Teu mais belo pesadelo

O que mais é preciso pra você?
Olhos sem visão. Corpo. Prazer.
O que mais é preciso pra você?
Gritos. Gemidos. Fogo sem crer.
O que mais é preciso pra você?
Enlouquecer. Entorpecer. Atirar-se na escuridão.
O que mais é preciso pra você?
Poucas palavras. Centenas de horas. Solidão.
O que mais é preciso pra você?
Apenas gosto. Apenas ópio. Apenas ilusão.
O que mais é preciso pra você?
Sente o que sente. Mente não sentir. Finge.
O que mais é preciso pra você?
Tempestade no dia. Noites aflitas. Suspiro da dor.
O que mais é preciso pra você?
Um lar. Um par. Um milhão de segredos. Dormir.
O que mais é preciso pra você?
Respirar fundo e sorrir para conter a lágrima que grita em ti.
Acreditar naquilo que é vida, naquilo que é dia dentro dos vestígios do fim.
Incendiando o mundo com tuas fantasias, tuas mentiras e jogos de xadrez.
Com a alma tão bem escondida sob a face de lama dos contos errôneos da tua vida.
Sente-se mais um instante. São apenas horas. São apenas dias. São apenas teus sofrimentos.
E beba mais um gole, sinta o latejar da ardência. O fogo em minha pele de gelo.
Eu serei tua sina, teu temor, tua calmaria, teu mais belo pesadelo. .

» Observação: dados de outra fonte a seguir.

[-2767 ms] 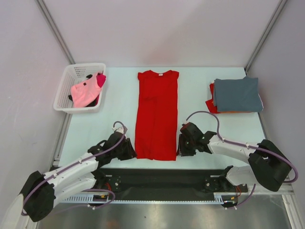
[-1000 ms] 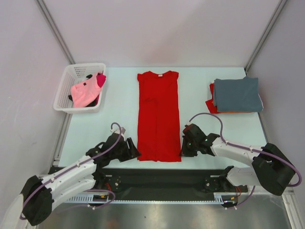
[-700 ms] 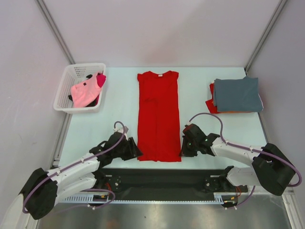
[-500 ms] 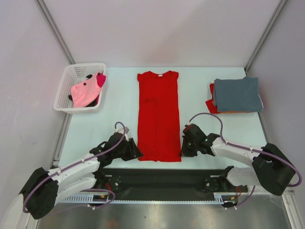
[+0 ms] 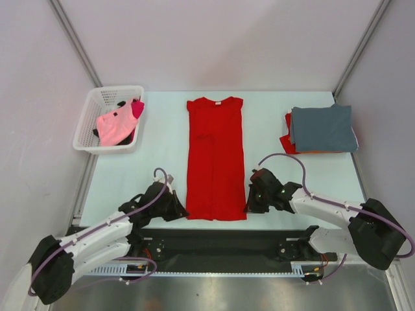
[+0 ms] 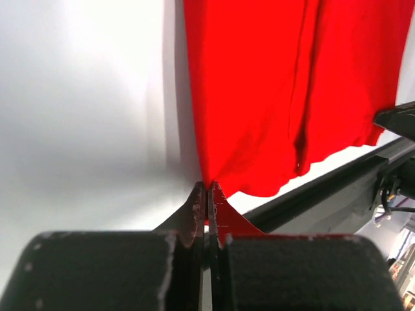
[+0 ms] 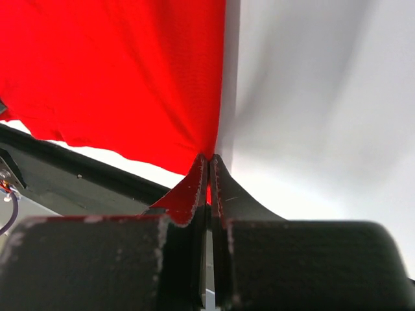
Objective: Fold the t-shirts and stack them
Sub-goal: Fold the tshirt
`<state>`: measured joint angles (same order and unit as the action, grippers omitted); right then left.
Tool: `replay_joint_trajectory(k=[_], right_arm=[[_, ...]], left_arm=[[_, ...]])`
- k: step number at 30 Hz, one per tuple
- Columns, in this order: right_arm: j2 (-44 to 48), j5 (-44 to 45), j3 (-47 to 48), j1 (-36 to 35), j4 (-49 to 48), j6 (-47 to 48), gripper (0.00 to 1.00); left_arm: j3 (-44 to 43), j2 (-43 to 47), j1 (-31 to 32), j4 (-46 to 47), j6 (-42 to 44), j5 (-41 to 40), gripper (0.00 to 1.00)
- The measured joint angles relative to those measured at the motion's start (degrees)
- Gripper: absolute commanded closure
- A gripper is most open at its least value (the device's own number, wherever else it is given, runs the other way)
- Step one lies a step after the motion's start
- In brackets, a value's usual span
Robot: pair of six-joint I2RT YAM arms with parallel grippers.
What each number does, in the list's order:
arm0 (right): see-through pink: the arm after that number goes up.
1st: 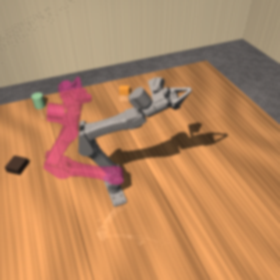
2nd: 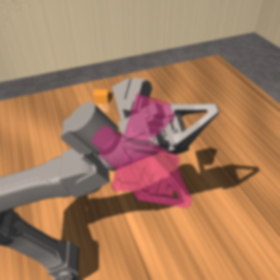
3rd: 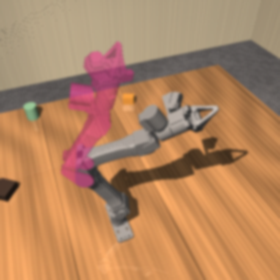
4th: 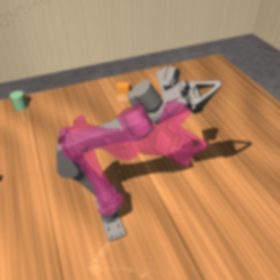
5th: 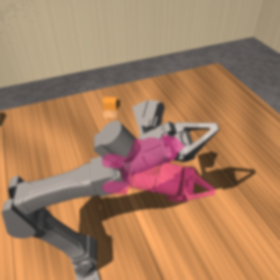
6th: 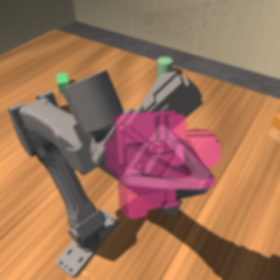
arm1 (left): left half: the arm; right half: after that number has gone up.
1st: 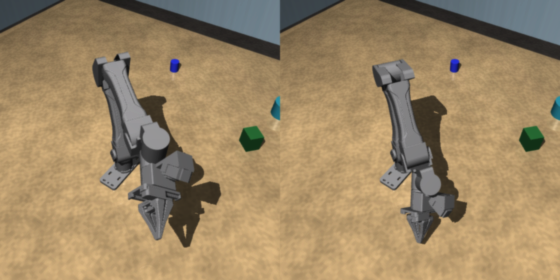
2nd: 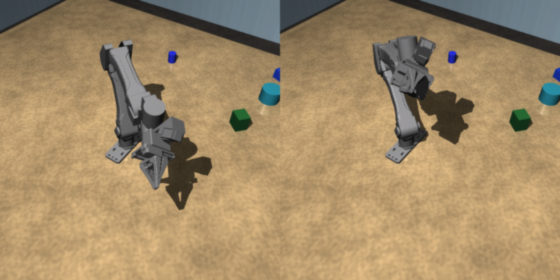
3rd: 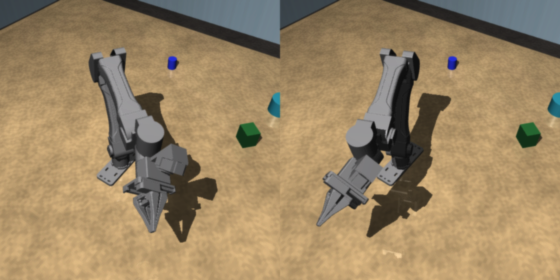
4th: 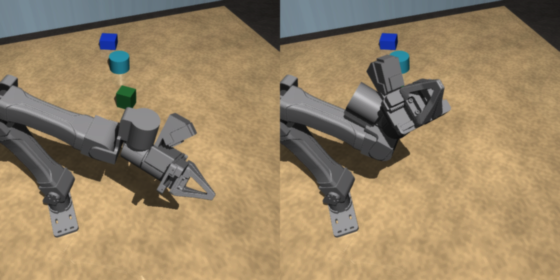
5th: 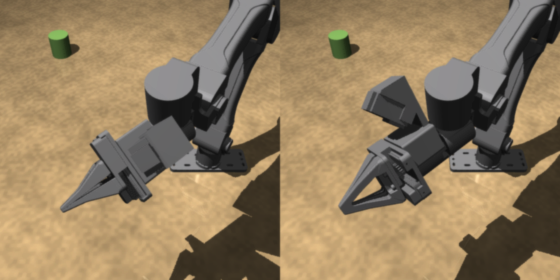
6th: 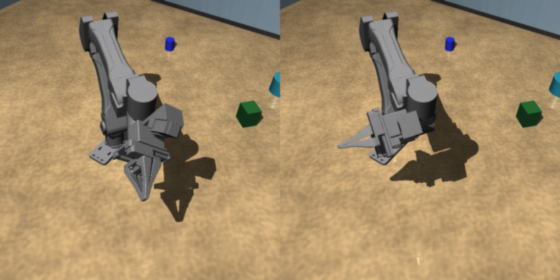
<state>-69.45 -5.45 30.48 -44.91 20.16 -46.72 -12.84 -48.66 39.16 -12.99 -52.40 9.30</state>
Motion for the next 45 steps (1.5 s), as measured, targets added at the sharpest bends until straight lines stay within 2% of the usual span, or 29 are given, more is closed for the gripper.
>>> replay_joint_trajectory(k=[7, 14, 19, 24, 31, 39, 45], right_arm=[[0.9, -2.2, -0.4, 0.5, 0.1, 0.2, 1.00], [1.6, -6.0, 0.1, 3.6, -0.2, 0.9, 1.00], [0.0, -8.2, 4.5, 10.0, 0.2, 3.8, 1.00], [-7.5, -10.1, 15.2, 16.0, 0.6, 7.9, 1.00], [-22.8, -12.5, 29.4, 22.3, 0.7, 11.5, 1.00], [-38.1, -13.8, 43.6, 26.0, 1.6, 12.7, 1.00], [-43.5, -14.6, 49.5, 28.9, 2.7, 12.7, 1.00]], left_arm=[[0.0, 4.5, 0.0, -1.8, -1.2, 1.0, 1.00], [-2.6, 0.5, -0.7, -1.5, -1.5, 3.5, 1.00], [-10.3, -4.8, -4.1, -1.1, -0.2, 3.4, 1.00], [-20.2, -13.7, -10.4, 1.6, 2.5, 3.4, 0.99], [-28.6, -27.3, -18.2, 4.7, 4.9, 4.0, 1.00], [-42.0, -45.5, -21.6, 7.3, 6.7, 5.3, 1.00], [-48.1, -52.3, -22.8, 7.9, 7.0, 6.2, 1.00]])
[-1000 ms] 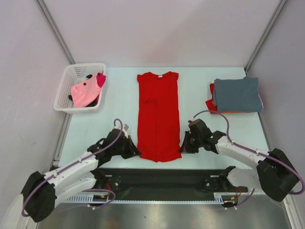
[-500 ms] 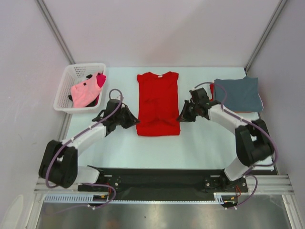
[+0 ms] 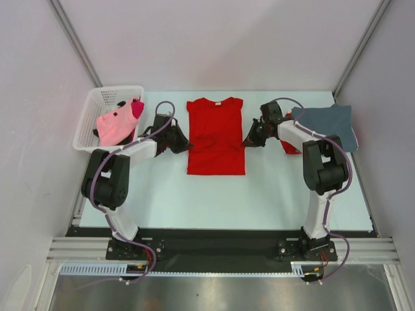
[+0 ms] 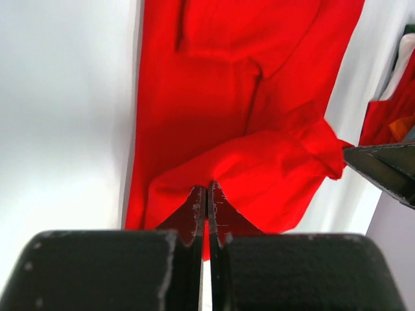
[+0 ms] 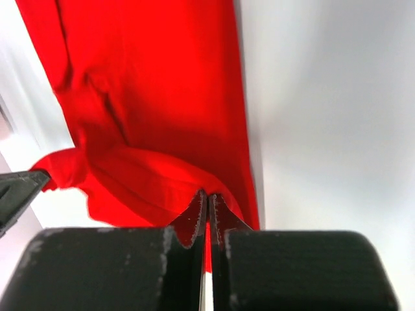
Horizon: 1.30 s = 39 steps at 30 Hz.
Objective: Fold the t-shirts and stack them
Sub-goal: Fold the tshirt
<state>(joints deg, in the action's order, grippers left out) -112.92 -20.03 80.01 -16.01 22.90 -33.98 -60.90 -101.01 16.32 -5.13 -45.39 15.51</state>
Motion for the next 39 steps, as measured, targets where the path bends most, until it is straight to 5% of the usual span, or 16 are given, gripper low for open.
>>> replay_joint_trajectory(k=[16, 19, 20, 23, 25, 29, 39], right_arm=[[-10.3, -1.5, 14.3, 2.3, 3.4, 0.6, 0.98], [-12.5, -1.5, 16.9, 2.4, 4.0, 0.6, 0.86], [-13.1, -1.4, 17.8, 2.5, 4.2, 0.6, 0.59], [-13.8, -0.8, 19.4, 2.7, 4.5, 0.1, 0.07], [-13.6, 0.2, 19.5, 2.8, 4.0, 0.6, 0.03], [-9.4, 2.6, 12.5, 2.8, -0.2, 0.8, 0.06], [14.0, 5.2, -18.0, 0.9, -11.3, 1.6, 0.41]], left_arm=[[-11.5, -7.7, -2.1, -0.2, 0.5, 1.2, 1.00], [-12.9, -9.0, -2.6, -0.4, 0.4, 1.3, 0.97], [-13.6, -9.6, -2.8, -0.5, 0.4, 1.3, 0.86], [-15.8, -11.8, -3.1, -0.4, 1.0, 1.8, 0.24], [-16.9, -13.0, -3.4, -0.3, 0.9, 1.8, 0.12], [-15.8, -12.2, -3.9, -0.1, 1.2, 0.9, 0.13], [7.0, 4.1, -1.6, 3.3, 4.0, -1.6, 0.32]])
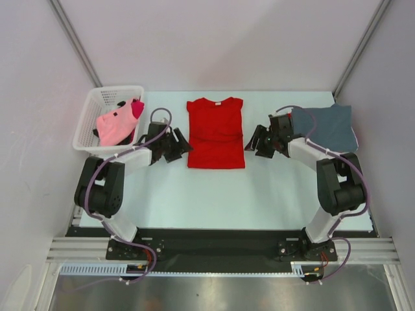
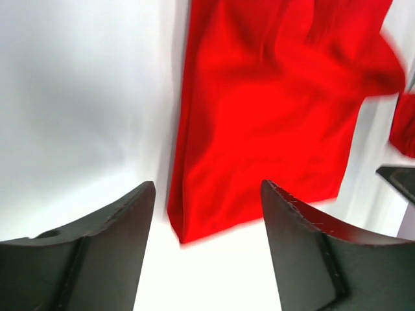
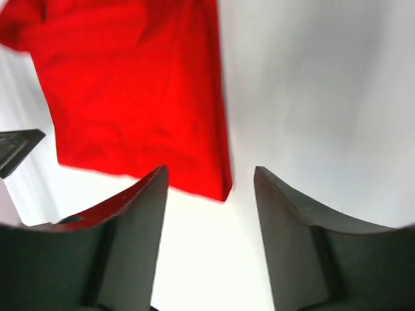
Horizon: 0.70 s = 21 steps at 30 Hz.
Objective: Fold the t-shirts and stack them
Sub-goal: Fold the tshirt
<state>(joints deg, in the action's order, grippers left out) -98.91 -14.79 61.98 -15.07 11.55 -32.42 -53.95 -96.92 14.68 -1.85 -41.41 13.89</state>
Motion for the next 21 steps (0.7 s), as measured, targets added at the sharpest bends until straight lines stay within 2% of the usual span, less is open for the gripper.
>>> replay_joint_trajectory(k=[1, 3, 10, 13, 17, 18, 21], right_arm=[[1.2, 0.0, -1.6, -0.8, -1.0, 0.2, 0.46], [2.3, -0.1, -3.6, -2.5, -1.7, 0.5, 0.48], [0.7, -0.5, -4.8, -4.9, -2.6, 0.9, 0.47], [-1.4, -0.6, -5.0, -5.0, -3.2, 1.0, 0.50], [-3.8, -1.3, -4.9, -5.0, -4.2, 1.0, 0.57], [-3.8, -1.5, -4.9, -5.0, -4.3, 1.0, 0.62], [-4.6, -2.3, -4.9, -5.0, -5.0, 0.9, 0.67]], left_arm=[[1.6, 1.0, 0.6, 0.2, 0.0, 0.0, 0.36], [4.8, 3.0, 2.1, 1.1, 0.1, -0.1, 0.39], [8.7, 3.9, 3.3, 2.3, 0.5, 0.1, 0.39], [8.7, 3.2, 3.3, 3.4, 0.6, 0.1, 0.40], [8.7, 1.4, 3.3, 4.3, 0.5, 0.3, 0.52], [8.7, 0.9, 3.2, 4.5, 0.6, 0.5, 0.56], [8.7, 0.1, 3.2, 5.6, 0.7, 1.2, 0.62]])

segunda-feira, 18 de outubro de 2010

Colisão

Não mais que de repente. Em alguma fração do tempo. Descubro em mim pensamentos indecifráveis, pesadelos inefáveis. Frases inteiras nuas, ocultas, sem palavras. Mudas. Eu. Embriagada na distorção da raiva. Tenho a visão escurecida e engasgada. Destruída por falácias despedaçadas. Engolindo o último grito contido dentro da alma. Em silêncio, suportando a doce tortura fria das memórias empoeiradas. Mergulhei tão fundo na busca desenfreada de respostas. Tantas vezes me perdi. Em vão. Não mais corri. Parei de súbito. Num susto. Num espasmo. No desespero, paralisei meus passos. Contive o fôlego. Desejei fechar os olhos exaustos. Os ponteiros se quebraram aos socos, congelados. As vozes de agonia interna se calaram. Cada ruído que atormentava os tímpanos desaparecia aos poucos, perdido no vazio do espaço. Apenas na pele ardia um leve, real, sincero toque. Eu vi no reflexo dos teus olhos o rumo de volta do inferno. Eu vi você acreditar em mim. E da lágrima aflita que corria em meu peito se fez valer um triste sorriso. Por um instante inconsciente, eu confiei em ti. E da hipocrisia, lenta nascia uma verdade quebrando o asfalto entre o caos dos espíritos. Persigo teus rascunhos insensatos, incorretos, vagos em meus próprios devaneios. Deito e em pensamentos tortos, rabisco versos sobre sentimentos tão incertos ainda não catalogados. Meus sonhos caem assim como aves sangrando, no céu, nuvens ao meio. Gostaria de te sorrir de volta, mas desaprendi como utilizar a alegria. Toda minha vida a nossa frente num rumo sem freios. Tenho me procurado em cidades abandonadas e em alguma dose pura de nostalgia. Mas, ao fim do dia, colocarei uma emoção no rosto e desafiarei tuas inúmeras faces. Sem saber teu nome, tocarei em teu sonho, teu gosto, teu som, tuas formas abstratas. Dúvidas nas perguntas. Rimas entre os dedos. Dança dos silêncios. Partilha de velhos segredos. Ilusões sobre teus pés. Corações atirados em papéis. Insônia nas minha noites longas. Tua luz em minhas manhãs cinzas. E além, iluminando as ruas da madrugada vazia. Na colisão repentina das nossas vidas.Te espero...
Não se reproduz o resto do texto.